203. Robert Southey to Joseph
Cottle, 6 March 1797
*
Monday. March 6th 1797.
I have received an order from Mr Peacock for
twelve Poems & twelve Letters, [1] which as they are for country booksellers he takes of course
at booksellers price. it is better to get them from Robinson than pay the expence of
carriage, & I should have ordered them this morning but that the weather
proved wet. he ordered at first 12 poems & only six letters, telling me
he hoped on returning from his next journey to give me larger orders.

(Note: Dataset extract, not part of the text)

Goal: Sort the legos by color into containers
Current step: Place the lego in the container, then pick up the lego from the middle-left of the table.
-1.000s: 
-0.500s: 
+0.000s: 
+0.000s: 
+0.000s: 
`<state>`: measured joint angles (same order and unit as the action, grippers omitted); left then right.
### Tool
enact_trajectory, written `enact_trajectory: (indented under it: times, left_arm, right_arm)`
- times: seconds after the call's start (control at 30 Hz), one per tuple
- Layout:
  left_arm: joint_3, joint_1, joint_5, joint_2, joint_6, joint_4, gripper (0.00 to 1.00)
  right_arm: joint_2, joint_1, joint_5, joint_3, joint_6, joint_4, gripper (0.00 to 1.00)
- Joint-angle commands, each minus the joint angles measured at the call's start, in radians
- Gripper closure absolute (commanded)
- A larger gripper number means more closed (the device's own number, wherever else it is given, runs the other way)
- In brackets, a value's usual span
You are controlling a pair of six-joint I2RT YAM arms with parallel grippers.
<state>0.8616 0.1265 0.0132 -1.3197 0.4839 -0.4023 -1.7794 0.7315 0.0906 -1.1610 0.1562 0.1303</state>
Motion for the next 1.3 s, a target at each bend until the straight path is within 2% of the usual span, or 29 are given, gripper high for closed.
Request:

I lent him
my own copy of the letters, which he immediately began to read aloud in the
adjoining room, so audibly that I could hear. if I may judge by the merriment it
excited the Book pleased his auditors hugely, & when he had got to the
Lock of Hair he came in again & desired a dozen instead of six. I then
showed him my sketches — he is always in a hurry, writes me a letter to Dr Hunter — the murderer of St
Pierre [2] — begging him to give me some
information about engravers (with whom his translation of Lavater [3] connected him)
settles it that I shall have a set of plates engraved for a splendid edition of
my letters, that it will be proper to engage subscribers, & determines
to make this a part of his business & take orders this journey. all this
he tells me by letter last night after I was gone to bed, leaves me his
direction & sets off this morning, with my Poems & Letters.
now Cottle I am not
always in a hurry. he may engage names if he pleases, but I shall write to him
& say, that if ever I get a series of views engraved, it will be to
publish such a series of poems as I once mentioned to you. for it would be
ridiculous to hold out the prospect of a better edition of a work just
published; & on the contrary the poetical volume would be connected with
the other.
I shall get his books from Robinson tomorrow — if dry.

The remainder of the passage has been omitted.